20. A large scale identity management computing system for servicing identity management tasks of a first client computing system and a second client computing comprising:

a first computing platform for processing identity management tasks from a first client computing system and for processing identity management tasks from a second client computing system; and

a second identity management provisioning policy execution computing platform for determining provisioning rules to be applied to said identity management tasks from said first client computing system and said second client computing system.

21. A large scale identity management computing system according to claim 20, wherein each of said first client computing system and said second client computing system include:

a client specific computing system, and

a service provider client platform serving as a secure gateway between said first computing platform and said client specific computing system.

22. A large scale identity management computing system according to claim 20, wherein said first computing platform is a health care integration platform and said first client computing system executes health care applications.

23. A large scale identity management computing system according to claim 20, wherein said first computing platform is an IBM mainframe integration platform.
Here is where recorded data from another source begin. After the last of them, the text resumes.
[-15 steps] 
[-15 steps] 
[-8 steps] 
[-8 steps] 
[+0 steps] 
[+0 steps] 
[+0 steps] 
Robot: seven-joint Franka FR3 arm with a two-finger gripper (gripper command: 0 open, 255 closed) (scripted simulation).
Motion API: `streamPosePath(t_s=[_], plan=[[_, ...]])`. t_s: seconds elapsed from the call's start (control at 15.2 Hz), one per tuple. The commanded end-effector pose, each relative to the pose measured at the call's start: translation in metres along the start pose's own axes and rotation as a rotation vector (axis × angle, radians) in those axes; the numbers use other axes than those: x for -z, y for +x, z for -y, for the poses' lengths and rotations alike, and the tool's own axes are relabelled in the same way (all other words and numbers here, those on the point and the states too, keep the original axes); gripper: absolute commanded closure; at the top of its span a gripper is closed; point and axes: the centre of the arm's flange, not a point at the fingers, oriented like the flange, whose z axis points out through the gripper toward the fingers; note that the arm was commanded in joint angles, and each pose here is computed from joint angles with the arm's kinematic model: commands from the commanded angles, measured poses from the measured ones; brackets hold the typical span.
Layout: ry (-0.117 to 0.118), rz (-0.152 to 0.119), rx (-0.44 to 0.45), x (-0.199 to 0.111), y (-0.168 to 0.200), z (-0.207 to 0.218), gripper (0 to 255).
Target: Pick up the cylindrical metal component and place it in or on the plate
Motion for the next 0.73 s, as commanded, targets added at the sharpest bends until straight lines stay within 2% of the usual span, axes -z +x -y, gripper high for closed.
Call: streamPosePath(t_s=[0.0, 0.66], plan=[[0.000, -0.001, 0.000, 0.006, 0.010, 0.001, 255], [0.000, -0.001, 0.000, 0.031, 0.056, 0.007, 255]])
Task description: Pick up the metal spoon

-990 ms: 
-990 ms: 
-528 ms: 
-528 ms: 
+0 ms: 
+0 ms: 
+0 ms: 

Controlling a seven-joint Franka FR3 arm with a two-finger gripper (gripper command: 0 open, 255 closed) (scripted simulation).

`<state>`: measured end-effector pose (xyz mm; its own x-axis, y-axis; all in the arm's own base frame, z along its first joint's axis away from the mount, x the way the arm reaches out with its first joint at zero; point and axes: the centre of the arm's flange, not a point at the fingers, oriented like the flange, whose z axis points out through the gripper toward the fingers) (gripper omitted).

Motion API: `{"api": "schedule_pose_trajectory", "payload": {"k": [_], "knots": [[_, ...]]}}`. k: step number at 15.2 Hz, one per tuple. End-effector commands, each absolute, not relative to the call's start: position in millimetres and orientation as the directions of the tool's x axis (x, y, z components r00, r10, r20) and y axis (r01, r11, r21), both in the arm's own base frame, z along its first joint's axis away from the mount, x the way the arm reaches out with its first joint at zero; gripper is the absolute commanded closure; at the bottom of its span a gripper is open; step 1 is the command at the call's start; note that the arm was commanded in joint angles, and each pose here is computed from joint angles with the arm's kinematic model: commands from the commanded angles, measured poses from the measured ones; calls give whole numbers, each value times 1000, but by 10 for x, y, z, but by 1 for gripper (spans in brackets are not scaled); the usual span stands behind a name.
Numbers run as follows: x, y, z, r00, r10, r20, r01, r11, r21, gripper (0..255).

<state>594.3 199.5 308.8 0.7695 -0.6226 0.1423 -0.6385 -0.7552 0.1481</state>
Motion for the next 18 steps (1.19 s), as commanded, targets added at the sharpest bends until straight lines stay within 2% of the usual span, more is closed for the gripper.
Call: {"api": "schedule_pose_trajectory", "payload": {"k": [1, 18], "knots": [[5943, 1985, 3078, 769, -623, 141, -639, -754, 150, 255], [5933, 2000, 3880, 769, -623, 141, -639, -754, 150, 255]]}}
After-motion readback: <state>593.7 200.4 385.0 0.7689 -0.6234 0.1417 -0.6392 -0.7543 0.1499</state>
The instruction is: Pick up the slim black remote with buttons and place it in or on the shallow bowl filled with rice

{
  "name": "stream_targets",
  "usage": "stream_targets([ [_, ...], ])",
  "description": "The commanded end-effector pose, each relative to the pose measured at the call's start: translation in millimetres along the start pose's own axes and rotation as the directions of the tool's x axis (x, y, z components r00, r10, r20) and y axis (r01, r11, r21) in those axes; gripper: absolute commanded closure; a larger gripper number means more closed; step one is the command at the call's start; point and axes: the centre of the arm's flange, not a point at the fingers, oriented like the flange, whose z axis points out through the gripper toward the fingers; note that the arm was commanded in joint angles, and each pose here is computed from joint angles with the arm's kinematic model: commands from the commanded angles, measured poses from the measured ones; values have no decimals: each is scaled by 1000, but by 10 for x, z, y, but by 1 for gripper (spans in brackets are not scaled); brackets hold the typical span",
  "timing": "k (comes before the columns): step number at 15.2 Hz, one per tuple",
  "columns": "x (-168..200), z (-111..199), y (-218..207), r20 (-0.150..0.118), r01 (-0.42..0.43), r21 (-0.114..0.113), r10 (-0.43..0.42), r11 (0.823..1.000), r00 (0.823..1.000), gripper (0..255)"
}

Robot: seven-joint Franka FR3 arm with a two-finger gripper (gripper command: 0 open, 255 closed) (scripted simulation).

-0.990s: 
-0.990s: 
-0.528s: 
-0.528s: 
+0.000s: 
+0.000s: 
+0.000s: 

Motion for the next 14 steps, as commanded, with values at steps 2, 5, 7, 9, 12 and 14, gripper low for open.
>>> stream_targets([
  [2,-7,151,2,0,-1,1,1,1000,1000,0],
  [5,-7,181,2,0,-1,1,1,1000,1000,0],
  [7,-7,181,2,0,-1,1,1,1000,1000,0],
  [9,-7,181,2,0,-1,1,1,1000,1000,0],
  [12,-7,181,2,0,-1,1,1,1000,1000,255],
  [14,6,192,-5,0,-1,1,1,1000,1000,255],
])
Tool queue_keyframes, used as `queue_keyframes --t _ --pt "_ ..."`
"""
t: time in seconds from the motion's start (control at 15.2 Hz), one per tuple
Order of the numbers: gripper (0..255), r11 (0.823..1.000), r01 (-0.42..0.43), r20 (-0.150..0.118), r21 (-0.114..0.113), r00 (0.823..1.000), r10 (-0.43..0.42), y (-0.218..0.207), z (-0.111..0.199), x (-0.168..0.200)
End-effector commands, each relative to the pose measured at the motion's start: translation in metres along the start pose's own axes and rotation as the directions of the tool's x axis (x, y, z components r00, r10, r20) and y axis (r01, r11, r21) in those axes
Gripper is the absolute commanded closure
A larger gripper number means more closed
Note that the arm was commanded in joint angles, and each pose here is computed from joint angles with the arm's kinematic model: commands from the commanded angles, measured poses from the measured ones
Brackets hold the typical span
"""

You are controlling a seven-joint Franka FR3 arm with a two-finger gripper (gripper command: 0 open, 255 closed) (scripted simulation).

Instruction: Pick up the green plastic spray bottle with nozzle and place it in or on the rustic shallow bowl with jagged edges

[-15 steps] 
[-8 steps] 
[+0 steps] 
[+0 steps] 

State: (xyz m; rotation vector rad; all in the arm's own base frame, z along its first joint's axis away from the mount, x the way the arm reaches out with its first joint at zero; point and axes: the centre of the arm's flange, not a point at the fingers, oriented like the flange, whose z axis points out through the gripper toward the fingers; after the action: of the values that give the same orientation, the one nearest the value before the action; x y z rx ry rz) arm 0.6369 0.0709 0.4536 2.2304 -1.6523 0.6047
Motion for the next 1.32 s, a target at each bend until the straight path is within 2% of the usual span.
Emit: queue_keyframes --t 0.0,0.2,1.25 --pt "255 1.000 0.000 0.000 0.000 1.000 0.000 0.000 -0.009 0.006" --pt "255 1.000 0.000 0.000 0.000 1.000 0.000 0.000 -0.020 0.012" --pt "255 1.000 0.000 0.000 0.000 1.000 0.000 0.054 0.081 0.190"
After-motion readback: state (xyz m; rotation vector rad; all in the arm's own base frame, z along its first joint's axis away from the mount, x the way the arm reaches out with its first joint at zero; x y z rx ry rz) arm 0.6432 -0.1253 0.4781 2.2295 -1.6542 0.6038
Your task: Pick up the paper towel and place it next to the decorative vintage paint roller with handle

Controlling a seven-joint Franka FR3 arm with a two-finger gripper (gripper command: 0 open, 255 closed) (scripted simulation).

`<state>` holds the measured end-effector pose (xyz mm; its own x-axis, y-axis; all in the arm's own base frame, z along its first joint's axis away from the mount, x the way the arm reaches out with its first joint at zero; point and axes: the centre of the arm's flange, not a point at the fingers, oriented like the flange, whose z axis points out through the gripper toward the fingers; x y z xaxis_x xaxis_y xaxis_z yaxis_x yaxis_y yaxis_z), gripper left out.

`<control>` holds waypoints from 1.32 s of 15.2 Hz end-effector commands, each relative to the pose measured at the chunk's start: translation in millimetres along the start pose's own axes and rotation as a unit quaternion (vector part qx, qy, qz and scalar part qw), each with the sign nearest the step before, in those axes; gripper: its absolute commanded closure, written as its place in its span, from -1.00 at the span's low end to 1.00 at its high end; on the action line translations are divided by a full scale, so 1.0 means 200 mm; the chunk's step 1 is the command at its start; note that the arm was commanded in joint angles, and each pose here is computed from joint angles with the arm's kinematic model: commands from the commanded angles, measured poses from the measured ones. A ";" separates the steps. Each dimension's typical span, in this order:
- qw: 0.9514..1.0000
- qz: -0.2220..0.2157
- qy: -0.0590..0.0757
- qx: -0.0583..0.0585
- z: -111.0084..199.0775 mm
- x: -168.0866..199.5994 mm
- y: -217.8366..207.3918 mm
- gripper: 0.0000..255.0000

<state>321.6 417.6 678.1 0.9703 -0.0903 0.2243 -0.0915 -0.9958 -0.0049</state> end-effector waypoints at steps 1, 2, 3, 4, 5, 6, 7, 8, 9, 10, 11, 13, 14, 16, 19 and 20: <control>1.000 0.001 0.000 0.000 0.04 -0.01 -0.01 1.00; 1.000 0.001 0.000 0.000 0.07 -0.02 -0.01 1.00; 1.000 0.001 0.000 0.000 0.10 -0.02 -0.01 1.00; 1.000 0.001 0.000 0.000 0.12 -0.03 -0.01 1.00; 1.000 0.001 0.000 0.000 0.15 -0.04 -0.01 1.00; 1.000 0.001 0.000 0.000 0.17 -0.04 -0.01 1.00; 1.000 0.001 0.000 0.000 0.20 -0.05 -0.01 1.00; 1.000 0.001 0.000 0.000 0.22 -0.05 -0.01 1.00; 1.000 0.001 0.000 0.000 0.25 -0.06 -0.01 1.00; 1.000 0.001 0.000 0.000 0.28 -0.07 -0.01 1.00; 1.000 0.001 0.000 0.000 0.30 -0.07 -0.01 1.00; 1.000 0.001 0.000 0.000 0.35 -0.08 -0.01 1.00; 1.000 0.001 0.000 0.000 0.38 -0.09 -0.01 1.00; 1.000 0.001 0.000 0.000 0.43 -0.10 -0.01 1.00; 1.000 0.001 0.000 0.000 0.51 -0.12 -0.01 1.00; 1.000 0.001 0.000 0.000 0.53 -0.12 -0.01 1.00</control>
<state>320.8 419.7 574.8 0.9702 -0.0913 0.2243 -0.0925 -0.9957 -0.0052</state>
24. A large scale identity management computing system according to claim 20, wherein said second identity management provisioning policy execution computing platform for determining provisioning rules is operable to configure the provisioning rules to govern the identity management solutions of at least one said first client computing system and said second client computing system.

25. A large scale identity management computing system according to claim 20, further including graphic user interface tools, wherein said second identity management provisioning policy execution computing platform for determining provisioning rules is operable in response to said graphic user interface tools to configure the provisioning rules to govern the identity management solutions of at least one of said first client computing system and said second client computing system.